→ What you need to do: Find every line below where the string "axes" shows up, and copy those lines.

→ Input data:
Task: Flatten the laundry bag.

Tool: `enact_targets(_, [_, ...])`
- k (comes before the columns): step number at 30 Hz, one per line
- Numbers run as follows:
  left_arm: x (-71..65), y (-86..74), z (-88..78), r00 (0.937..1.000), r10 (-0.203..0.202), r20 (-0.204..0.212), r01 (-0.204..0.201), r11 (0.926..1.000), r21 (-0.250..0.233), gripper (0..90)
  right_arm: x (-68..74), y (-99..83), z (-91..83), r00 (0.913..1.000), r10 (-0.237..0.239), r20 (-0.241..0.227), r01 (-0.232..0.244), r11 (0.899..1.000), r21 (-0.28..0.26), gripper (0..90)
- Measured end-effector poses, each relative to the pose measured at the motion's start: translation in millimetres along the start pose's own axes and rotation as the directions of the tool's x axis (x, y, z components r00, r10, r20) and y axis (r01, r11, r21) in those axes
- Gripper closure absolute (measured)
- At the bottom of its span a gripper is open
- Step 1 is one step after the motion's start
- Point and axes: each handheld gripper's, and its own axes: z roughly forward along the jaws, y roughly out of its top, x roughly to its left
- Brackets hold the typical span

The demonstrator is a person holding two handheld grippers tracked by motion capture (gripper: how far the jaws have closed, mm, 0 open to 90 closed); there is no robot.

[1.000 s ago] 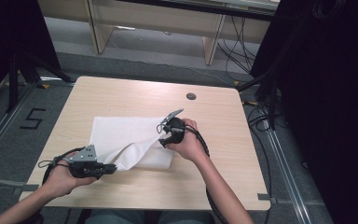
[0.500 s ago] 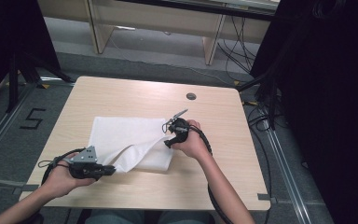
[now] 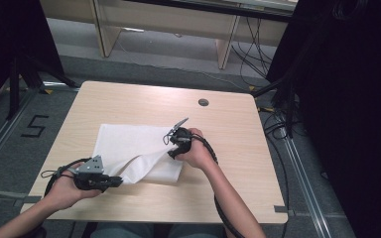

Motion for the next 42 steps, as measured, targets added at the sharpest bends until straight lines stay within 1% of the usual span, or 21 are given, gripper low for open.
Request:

→ Output for this exercise:
- Measured end-effector poses, each relative to the pose measured at the motion's start: translation in millimetres along the start pose's own axes and rotation as the directions of the tool's x axis (x, y, z components r00, r10, r20) and y axis (r01, r11, r21) in those axes
- Point and axes: each handheld gripper's, and its own axes: z roughly forward along the jaws, y roughly out of its top, x roughly to its left

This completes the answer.